Soto missed time, sure. But his exit velocity dropped 1.8 mph from 2021. His chase rate spiked.

This wasn’t just bad luck (it) was a skill shift.

Witt’s issue? A .239 BABIP. That’s not sustainable.

You could see it in the spray chart. Too many weak grounders up the middle.

Tucker’s problem was different. His hard-hit rate fell and his BABIP stayed low. That combo screams decline (not) fluke.

Here’s how you tell the difference: look at process stats first. Not just results.

Exit velocity. Barrel rate. Walk-strikeout ratio.

If those all dip together, it’s not a slump. It’s a signal.

You’ll find the raw numbers in the Sffarebaseball Statistics archive.

That’s where I check before every draft.

Sffarebaseball Results 2022 proved one thing: ADP is backward-looking. It doesn’t care about your league’s needs.

It only remembers last year’s hot finish.

Don’t draft on memory.

Draft on trends.

Especially when the trends point down.

Trust the data. Not the hype.

Not even yours.

What the 2022 Data Actually Taught Me

I stopped chasing ERA after 2022. It lied to me. Again.

Multi-category contributors beat one-trick sluggers every time. I watched a guy with 15 homers, 15 steals, and a .280 average outscore a 35-HR guy who struck out 180 times and never stole a base. No contest.

Pitcher analysis got real simple: ignore ERA. Look at K-BB% and SIERA. One starter had a 4.75 ERA but a 25% K-BB% and 3.42 SIERA.

He was undervalued. I grabbed him in Round 8. He finished top-12.

You’re probably thinking: “But what about consistency?”

Yeah. Consistency matters. Until it doesn’t.

The data says volatility is fine (if) the underlying skills are there.

Draft for skill, not surface stats. Always.

The 2022 season wasn’t fluke noise.

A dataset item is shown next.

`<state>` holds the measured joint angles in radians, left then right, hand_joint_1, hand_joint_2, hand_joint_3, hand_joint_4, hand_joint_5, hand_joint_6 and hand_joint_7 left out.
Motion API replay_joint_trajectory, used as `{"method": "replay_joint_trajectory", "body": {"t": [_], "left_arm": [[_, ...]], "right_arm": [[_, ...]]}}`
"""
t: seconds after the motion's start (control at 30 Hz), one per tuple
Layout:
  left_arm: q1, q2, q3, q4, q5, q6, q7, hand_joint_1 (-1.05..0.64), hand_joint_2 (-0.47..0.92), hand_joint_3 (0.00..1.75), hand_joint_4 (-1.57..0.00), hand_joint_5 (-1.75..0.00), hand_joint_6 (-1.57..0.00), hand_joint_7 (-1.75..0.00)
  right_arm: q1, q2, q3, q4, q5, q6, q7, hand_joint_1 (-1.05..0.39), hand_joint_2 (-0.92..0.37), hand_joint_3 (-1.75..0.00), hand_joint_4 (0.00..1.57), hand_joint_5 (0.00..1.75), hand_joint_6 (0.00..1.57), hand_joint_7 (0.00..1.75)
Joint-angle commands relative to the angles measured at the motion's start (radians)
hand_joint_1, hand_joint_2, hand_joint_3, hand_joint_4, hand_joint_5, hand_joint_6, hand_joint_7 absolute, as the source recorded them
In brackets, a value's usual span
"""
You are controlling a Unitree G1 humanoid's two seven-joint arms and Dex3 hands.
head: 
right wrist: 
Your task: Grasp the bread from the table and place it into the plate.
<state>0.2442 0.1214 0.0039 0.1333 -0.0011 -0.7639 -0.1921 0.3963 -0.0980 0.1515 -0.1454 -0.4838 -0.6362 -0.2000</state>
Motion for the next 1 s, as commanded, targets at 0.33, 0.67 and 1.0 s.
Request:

It was confirmation. That’s why I’m already using those same filters for next year’s prep.

Check the Sffarebaseball results 2023 to see how those principles held up.

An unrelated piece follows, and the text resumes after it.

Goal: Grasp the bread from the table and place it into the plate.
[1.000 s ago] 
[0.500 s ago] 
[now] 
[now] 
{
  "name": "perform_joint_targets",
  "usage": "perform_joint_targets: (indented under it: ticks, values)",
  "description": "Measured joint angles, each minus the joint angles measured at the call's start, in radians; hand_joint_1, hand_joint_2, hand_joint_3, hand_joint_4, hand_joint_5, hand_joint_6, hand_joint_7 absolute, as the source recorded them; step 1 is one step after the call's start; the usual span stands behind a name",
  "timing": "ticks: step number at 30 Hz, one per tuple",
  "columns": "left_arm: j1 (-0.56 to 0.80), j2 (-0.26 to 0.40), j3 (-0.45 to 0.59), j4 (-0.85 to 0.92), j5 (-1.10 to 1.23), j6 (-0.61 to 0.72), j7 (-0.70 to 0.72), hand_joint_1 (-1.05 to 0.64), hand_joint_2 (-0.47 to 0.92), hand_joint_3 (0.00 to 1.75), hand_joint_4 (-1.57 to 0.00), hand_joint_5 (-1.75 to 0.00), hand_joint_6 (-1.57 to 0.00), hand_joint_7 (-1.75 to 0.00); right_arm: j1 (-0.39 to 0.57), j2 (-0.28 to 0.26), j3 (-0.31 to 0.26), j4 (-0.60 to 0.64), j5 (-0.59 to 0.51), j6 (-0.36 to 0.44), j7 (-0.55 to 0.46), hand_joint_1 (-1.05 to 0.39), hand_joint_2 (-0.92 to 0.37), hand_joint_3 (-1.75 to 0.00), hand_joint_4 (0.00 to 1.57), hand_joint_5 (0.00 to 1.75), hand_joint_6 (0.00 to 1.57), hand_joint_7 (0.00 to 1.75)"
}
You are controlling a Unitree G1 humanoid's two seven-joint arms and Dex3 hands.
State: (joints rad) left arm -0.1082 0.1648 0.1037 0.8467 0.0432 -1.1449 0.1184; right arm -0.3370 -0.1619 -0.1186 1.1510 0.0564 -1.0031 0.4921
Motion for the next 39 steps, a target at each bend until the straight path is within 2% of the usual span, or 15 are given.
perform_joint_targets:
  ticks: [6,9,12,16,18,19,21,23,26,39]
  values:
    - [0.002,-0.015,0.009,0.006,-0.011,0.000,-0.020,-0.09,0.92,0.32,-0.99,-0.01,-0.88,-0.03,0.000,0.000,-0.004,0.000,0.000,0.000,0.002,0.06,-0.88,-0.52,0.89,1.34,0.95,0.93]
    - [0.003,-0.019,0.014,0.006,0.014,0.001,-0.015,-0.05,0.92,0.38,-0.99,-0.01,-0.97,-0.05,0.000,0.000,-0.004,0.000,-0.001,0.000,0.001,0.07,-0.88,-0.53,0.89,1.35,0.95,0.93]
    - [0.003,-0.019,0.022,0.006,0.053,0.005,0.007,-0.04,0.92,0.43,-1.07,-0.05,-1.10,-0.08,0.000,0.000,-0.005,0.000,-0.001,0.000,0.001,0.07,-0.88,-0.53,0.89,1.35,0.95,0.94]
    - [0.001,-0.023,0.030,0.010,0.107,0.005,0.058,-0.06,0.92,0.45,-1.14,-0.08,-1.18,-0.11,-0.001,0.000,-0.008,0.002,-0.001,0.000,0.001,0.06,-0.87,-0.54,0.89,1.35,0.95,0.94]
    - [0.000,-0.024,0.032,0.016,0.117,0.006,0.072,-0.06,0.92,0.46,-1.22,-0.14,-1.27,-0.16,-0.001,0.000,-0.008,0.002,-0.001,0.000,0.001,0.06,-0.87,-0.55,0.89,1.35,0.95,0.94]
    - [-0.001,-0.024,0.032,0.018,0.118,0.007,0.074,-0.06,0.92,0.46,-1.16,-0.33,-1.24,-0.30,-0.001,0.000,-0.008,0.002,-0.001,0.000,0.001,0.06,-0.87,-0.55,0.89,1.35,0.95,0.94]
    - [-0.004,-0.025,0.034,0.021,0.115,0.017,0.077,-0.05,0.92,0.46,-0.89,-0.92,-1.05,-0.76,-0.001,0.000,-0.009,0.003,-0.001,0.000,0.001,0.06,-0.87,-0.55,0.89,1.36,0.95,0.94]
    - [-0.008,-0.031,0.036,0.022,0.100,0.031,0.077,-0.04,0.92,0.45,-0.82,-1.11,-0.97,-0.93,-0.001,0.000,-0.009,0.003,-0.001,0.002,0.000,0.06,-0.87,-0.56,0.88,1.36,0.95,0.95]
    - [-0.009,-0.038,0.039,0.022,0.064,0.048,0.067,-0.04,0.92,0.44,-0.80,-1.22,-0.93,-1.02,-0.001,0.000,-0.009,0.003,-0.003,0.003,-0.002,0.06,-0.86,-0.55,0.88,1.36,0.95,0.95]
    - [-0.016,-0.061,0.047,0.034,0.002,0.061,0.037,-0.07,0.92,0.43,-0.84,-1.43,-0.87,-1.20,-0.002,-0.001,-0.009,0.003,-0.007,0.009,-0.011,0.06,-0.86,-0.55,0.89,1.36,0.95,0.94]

Sffarebaseball Results 2022 proved it.

What Actually Won Games in 2022

I’ve seen too many managers stare at spreadsheets and miss the point.

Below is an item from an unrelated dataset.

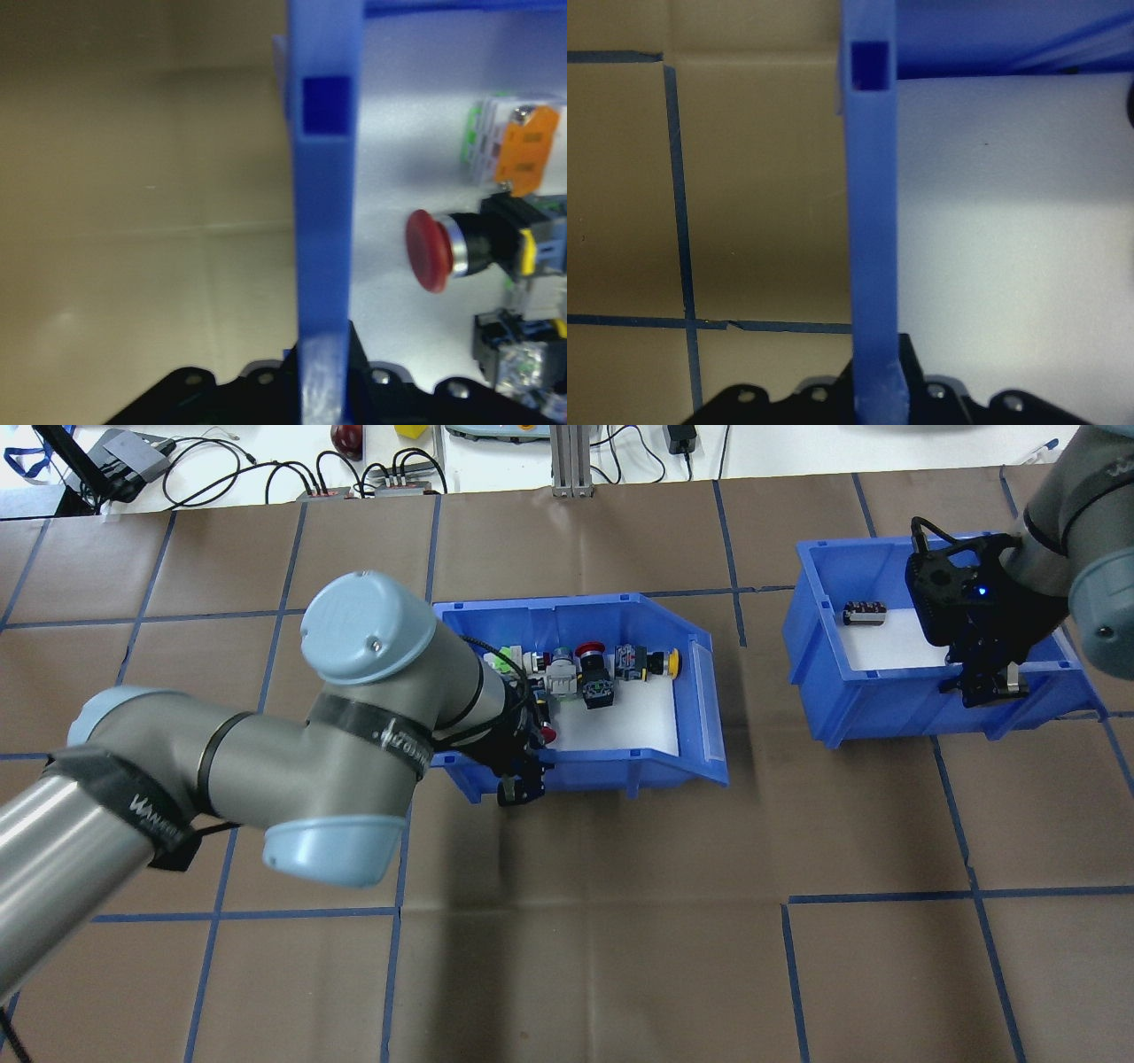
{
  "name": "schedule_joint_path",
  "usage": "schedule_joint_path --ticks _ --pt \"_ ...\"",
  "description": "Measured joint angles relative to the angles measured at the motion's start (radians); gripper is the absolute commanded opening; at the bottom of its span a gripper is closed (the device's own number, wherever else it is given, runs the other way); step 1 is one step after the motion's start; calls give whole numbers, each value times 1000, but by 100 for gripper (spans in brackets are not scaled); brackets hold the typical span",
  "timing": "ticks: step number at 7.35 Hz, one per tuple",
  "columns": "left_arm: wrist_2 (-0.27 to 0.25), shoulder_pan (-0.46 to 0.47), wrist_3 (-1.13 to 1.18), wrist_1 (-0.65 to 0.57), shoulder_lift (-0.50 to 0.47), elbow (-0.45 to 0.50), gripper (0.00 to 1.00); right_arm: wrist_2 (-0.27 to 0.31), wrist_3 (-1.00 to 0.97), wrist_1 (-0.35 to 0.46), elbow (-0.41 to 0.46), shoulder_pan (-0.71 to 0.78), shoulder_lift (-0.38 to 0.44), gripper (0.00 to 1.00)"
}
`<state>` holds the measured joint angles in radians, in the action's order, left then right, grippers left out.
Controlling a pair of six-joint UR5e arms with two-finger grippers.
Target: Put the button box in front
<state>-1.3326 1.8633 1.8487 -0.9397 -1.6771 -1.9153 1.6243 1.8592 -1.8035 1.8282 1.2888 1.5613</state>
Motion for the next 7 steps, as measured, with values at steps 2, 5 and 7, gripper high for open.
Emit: schedule_joint_path --ticks 2,5,7 --pt "-1 -2 0 3 -166 171 0 0 19 0 11 -6 6 9" --pt "-5 -6 -7 33 -275 265 3 2 58 0 13 -6 6 9" --pt "-46 -11 -9 69 -323 278 5 2 61 1 14 -6 7 9"
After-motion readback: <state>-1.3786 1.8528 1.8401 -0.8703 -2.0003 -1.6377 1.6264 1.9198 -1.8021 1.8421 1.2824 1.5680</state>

You’re not short on data. You’re short on clarity. The Sffarebaseball Results 2022 cuts through the noise.

It shows you why players succeeded (not) just that they did. Was it contact quality? Pitch sequencing?

Defense shifting? You see the cause, not just the box score.

Stats lie when you don’t ask why.

This doesn’t.

You spent all season watching games. Now stop guessing what mattered. Start building your 2023 draft around real skill trends.

Not last year’s rankings.

Your roster isn’t built on averages. It’s built on patterns. And those patterns are right there.

So open the report. Find one player whose 2022 story surprised you. Then ask: does that hold up in 2023?

Do it now.

Before your league holds its first draft.